Everyone planting the same crops of “impact frameworks,” all aiming for growth, all tending the same metrics of success.
I’d argue that much of what Tom Watson talks about in these four thought-provoking posts (AI summaries below) relates to my work on ambiguity — especially my article On the strategic uses of ambiguity. There’s also a good dose of systems thinking in there, too.
People as Code (Part 1) Tom Watson’s opening essay argues that society could re‑organise itself using the same collaborative, modular logic that drives open‑source software. By treating “people as code,” he imagines communities and organisations as contributors to a shared repository of social infrastructure, building frameworks that evolve through openness, documentation, and iteration. Borrowing from the culture of digital development, he urges philanthropy and the social purpose sector to act as maintainers of systems where people co‑create and adapt the “source code” of collective good rather than operating in isolation.
People as Code 2 – Collapse, Rewild, Regenerate This follow‑up re‑examines the original optimism through the lens of generative AI’s cultural saturation. Watson warns that algorithmic convergence and efficiency culture flatten creativity and produce brittle systems, both digital and organisational. Using the metaphor of a forest ecosystem, he advocates for “rewilding” our sectors—embracing plurality, slowness, and relational infrastructures more like mycelial networks than monocultures. His call to “keep a little wildness in the loop” positions regeneration, uncertainty, and imperfection as essential design principles for sustainable systems.

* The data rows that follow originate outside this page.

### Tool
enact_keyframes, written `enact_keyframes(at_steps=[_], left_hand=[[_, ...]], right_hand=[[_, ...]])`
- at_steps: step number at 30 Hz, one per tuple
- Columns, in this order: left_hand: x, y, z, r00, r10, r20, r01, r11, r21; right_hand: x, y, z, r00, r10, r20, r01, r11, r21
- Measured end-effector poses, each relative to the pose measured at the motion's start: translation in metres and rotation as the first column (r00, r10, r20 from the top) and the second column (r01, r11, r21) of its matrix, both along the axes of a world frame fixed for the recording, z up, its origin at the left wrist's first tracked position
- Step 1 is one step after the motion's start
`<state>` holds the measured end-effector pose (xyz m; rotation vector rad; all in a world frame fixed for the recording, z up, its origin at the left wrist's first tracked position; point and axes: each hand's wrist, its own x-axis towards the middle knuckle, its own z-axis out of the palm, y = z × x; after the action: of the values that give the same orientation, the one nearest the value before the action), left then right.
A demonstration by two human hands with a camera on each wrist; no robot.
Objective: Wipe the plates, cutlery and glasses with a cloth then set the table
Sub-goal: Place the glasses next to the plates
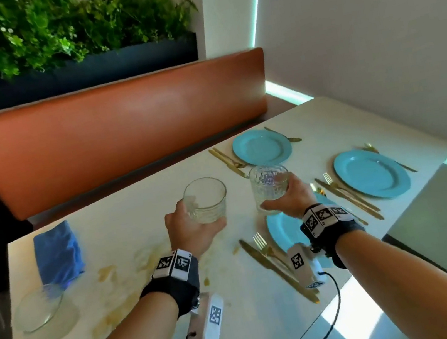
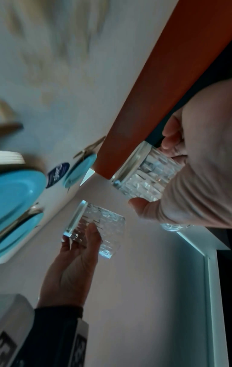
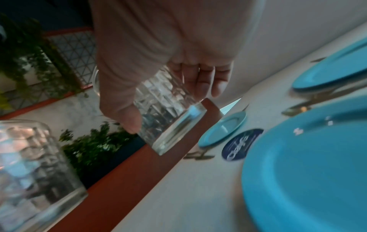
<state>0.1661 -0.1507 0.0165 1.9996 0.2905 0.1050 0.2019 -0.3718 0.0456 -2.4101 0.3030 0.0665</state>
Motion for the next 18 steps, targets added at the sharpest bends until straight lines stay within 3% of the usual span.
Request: enact_keyframes(at_steps=[10, 18], left_hand=[[0.155, -0.158, 0.012, 0.994, -0.101, -0.041, 0.100, 0.995, -0.022], [0.229, -0.225, -0.014, 0.986, -0.137, -0.098, 0.142, 0.989, 0.042]], right_hand=[[0.154, -0.188, 0.001, 0.965, -0.259, -0.045, 0.260, 0.965, 0.028], [0.242, -0.272, -0.040, 0.905, -0.396, -0.155, 0.402, 0.916, 0.008]])
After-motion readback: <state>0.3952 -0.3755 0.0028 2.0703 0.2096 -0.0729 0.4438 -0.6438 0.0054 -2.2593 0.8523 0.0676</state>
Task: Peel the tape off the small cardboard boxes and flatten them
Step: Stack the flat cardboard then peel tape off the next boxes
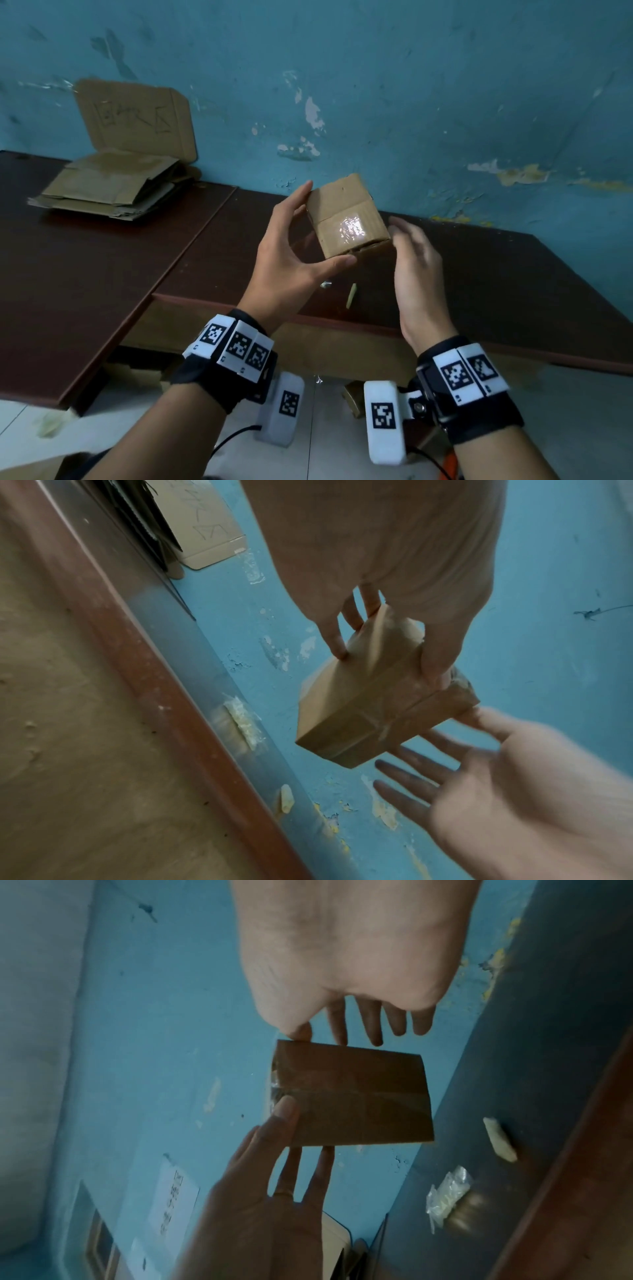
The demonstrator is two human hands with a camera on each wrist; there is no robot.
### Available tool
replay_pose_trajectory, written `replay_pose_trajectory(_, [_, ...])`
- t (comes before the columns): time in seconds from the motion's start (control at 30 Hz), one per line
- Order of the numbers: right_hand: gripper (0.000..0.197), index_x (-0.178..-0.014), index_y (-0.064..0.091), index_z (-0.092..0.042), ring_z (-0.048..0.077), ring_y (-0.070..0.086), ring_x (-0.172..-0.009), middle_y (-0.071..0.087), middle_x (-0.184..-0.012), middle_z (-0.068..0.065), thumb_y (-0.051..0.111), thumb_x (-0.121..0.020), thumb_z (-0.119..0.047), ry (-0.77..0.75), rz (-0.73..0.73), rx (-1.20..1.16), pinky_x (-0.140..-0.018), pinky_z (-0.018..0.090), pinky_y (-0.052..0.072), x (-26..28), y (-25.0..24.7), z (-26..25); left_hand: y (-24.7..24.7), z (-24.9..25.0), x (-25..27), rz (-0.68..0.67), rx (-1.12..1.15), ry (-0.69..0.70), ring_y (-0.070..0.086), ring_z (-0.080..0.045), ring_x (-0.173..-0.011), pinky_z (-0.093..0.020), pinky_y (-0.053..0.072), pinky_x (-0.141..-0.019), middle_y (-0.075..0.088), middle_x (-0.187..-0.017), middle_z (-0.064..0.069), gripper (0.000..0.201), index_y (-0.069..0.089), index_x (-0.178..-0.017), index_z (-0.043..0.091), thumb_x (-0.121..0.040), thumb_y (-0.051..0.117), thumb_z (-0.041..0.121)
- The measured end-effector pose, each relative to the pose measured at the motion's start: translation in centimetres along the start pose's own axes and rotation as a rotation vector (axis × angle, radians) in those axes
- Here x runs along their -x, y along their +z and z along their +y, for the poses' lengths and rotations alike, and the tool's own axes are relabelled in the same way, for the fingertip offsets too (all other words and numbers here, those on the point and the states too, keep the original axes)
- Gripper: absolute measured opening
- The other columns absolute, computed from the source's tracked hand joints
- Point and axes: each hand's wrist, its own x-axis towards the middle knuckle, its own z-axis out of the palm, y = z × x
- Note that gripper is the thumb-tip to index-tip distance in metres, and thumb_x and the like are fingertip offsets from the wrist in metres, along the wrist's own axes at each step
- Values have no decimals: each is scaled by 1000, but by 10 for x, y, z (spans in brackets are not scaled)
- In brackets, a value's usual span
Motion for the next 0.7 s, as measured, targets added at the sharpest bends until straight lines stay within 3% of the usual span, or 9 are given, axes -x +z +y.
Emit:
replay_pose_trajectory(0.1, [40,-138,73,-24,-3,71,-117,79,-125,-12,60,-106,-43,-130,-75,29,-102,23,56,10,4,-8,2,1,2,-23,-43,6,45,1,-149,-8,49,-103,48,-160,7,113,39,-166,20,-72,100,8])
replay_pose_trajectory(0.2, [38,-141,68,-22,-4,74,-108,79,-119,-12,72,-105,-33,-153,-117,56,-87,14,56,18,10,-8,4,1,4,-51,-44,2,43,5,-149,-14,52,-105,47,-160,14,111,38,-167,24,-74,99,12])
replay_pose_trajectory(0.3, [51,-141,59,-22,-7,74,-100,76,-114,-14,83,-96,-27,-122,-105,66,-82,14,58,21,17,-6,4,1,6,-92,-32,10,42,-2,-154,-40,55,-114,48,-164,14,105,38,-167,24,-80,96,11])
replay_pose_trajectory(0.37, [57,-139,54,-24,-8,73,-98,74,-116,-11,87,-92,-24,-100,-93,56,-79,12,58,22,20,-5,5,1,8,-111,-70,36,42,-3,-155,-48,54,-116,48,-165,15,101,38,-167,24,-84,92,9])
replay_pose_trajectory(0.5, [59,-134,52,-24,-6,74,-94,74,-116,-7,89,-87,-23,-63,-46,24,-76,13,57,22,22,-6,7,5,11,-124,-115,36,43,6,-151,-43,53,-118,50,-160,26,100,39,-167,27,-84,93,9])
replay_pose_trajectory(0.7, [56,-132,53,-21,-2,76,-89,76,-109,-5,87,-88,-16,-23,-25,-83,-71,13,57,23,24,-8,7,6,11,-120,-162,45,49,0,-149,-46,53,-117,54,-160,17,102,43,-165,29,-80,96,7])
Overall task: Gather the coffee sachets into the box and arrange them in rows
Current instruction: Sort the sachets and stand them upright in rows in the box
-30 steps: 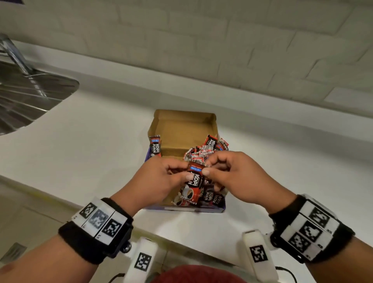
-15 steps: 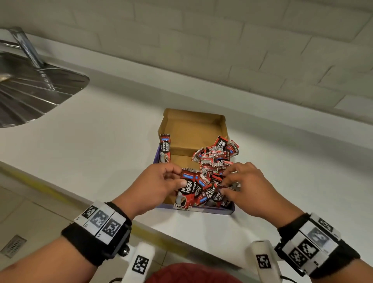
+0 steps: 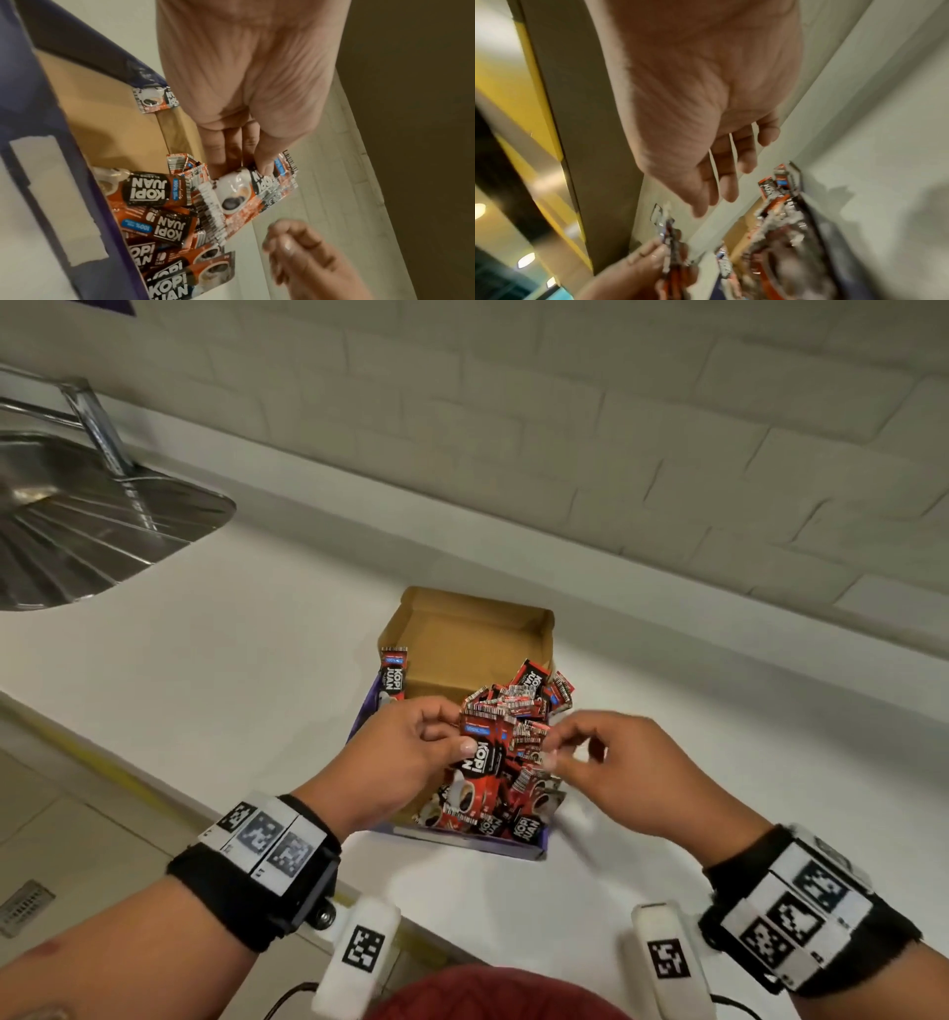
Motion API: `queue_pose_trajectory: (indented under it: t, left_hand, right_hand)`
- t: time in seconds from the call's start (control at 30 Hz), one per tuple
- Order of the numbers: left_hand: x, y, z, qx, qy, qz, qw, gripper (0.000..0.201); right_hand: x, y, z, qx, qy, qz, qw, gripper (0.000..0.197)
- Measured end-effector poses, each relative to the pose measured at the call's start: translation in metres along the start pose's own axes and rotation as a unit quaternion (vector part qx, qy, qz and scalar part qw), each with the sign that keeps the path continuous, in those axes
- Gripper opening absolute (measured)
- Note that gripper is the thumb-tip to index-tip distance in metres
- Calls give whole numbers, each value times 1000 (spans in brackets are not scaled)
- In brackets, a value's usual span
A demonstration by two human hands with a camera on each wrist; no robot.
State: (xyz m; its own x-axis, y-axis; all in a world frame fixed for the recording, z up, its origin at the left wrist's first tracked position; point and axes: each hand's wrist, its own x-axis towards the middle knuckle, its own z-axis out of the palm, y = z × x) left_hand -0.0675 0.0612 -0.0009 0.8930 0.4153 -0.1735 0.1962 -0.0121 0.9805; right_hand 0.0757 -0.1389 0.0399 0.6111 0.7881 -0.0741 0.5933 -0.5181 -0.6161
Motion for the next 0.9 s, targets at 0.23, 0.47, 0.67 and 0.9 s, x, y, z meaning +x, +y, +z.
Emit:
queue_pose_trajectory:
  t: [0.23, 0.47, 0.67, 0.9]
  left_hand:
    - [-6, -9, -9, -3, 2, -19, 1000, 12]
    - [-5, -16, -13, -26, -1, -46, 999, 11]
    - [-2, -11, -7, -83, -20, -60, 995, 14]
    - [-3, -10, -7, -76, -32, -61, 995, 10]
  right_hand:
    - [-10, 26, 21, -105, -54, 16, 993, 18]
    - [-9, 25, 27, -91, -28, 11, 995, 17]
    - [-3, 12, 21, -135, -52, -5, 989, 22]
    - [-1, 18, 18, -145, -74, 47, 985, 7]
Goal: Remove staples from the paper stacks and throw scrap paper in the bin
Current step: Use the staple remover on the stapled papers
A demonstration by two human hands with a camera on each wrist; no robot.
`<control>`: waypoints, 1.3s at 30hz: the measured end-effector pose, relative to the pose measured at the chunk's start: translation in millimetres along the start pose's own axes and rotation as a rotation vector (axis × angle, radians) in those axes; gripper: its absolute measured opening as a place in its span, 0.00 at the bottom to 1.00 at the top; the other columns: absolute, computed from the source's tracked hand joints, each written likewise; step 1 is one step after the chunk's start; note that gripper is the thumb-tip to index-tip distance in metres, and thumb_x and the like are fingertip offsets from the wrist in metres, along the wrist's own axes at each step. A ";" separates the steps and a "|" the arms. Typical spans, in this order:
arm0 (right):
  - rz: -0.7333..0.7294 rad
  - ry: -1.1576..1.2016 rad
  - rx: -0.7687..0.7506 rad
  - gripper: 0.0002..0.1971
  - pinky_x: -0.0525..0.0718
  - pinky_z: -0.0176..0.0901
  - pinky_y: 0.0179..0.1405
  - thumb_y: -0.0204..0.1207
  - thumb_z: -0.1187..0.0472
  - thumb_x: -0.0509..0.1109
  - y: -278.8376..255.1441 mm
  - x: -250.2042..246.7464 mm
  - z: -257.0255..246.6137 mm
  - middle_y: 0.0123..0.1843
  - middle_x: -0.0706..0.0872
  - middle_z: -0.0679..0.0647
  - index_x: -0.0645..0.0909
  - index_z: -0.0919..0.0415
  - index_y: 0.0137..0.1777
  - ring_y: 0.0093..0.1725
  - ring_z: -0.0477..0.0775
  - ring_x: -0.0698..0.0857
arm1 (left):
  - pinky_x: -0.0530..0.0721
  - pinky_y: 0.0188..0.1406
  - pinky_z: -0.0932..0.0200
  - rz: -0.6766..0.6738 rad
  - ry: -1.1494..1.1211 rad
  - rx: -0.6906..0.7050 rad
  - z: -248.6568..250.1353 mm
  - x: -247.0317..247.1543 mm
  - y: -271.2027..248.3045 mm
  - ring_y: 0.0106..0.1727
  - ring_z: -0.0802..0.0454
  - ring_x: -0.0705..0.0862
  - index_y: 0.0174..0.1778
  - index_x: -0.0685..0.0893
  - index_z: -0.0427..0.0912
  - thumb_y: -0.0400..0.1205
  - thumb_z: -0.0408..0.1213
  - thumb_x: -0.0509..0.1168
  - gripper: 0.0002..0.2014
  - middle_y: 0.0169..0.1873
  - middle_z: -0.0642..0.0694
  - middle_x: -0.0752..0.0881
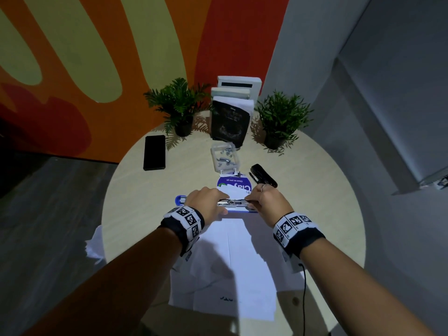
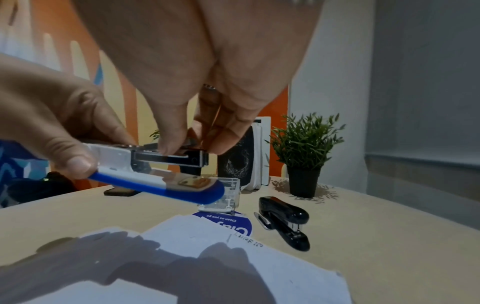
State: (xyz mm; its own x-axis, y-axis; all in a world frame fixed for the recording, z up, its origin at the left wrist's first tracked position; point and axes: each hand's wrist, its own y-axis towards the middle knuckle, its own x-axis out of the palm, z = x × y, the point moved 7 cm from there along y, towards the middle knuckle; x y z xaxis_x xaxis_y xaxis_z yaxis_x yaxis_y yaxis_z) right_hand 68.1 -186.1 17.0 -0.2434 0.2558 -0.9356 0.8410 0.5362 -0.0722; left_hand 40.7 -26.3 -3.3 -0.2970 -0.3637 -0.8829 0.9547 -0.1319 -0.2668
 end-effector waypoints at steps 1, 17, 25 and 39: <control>-0.007 -0.017 0.013 0.05 0.87 0.55 0.48 0.76 0.65 0.72 0.6 1.4 0.4 0.47 0.85 0.57 0.90 0.60 0.48 0.48 0.57 0.83 | 0.75 0.38 0.55 -0.003 0.006 0.003 1.1 0.2 -0.1 0.46 0.43 0.85 0.54 0.88 0.57 0.78 0.48 0.71 0.10 0.44 0.50 0.90; 0.044 0.049 -0.043 0.06 0.84 0.45 0.42 0.70 0.63 0.78 1.4 -4.0 -4.9 0.39 0.86 0.47 0.87 0.51 0.37 0.41 0.48 0.82 | 0.80 0.39 0.55 -0.048 -0.025 0.011 -3.3 3.4 -2.1 0.43 0.47 0.85 0.45 0.87 0.56 0.75 0.46 0.71 0.05 0.35 0.53 0.90; 0.053 0.033 -0.053 0.05 0.84 0.47 0.43 0.71 0.61 0.78 6.7 -1.7 -2.0 0.40 0.87 0.47 0.88 0.49 0.38 0.42 0.49 0.84 | 0.79 0.38 0.55 -0.046 -0.034 0.017 -5.6 3.8 2.3 0.42 0.48 0.85 0.45 0.87 0.56 0.75 0.47 0.71 0.04 0.34 0.53 0.90; 0.140 -0.109 -0.103 0.09 0.83 0.46 0.53 0.81 0.55 0.68 -7.2 -6.9 18.2 0.67 0.81 0.50 0.88 0.50 0.57 0.57 0.56 0.81 | 0.85 0.43 0.52 -0.027 -0.160 -0.023 -23.1 7.1 2.6 0.43 0.47 0.86 0.47 0.86 0.56 0.75 0.49 0.70 0.07 0.36 0.54 0.89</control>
State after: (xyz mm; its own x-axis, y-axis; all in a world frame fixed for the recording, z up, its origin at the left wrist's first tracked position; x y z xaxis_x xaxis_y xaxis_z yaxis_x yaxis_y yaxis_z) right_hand 72.5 -206.4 17.7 -0.0697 0.2483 -0.9662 0.8076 0.5826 0.0915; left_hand 41.5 -8.0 -19.2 -0.3199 -0.5030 -0.8029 0.9460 -0.1232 -0.2998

People as Code 3 – Quantum Uncertainty Extending the series’ metaphoric vocabulary, this essay draws from quantum theory to explore how embracing uncertainty can help organisations remain responsive and creative in complex environments. Just as particles exist in superposition until observed, Watson suggests that ideas and social systems should be allowed to remain indeterminate long enough for new possibilities to emerge. He frames quantum uncertainty as an ethical stance—one that resists premature definition and instead values curiosity, multiplicity, and relational dynamics over predictability.
People as Code 4 – Entropic Systems The final piece introduces entropy as a metaphor for organisational vitality. Instead of treating disorder as decay, Watson views it as the precondition for renewal and learning. He suggests designing “entropic systems” that can adapt, self‑balance, and evolve through cycles of breakdown and regeneration, much like living ecologies. In practical terms, this means loosening control, distributing agency, and regarding instability not as failure but as evidence of life within complex, evolving networks.
The problem, of course, is that ‘rewilding’ means “consciously doing something different than what we’re doing now” and I don’t think that as a society we have the reflective apparatus to allow that to happen. We live in extremely shallow times. As Tom says in the second article, “Everyone planting the same crops of “impact frameworks,” all aiming for growth, all tending the same metrics of success.”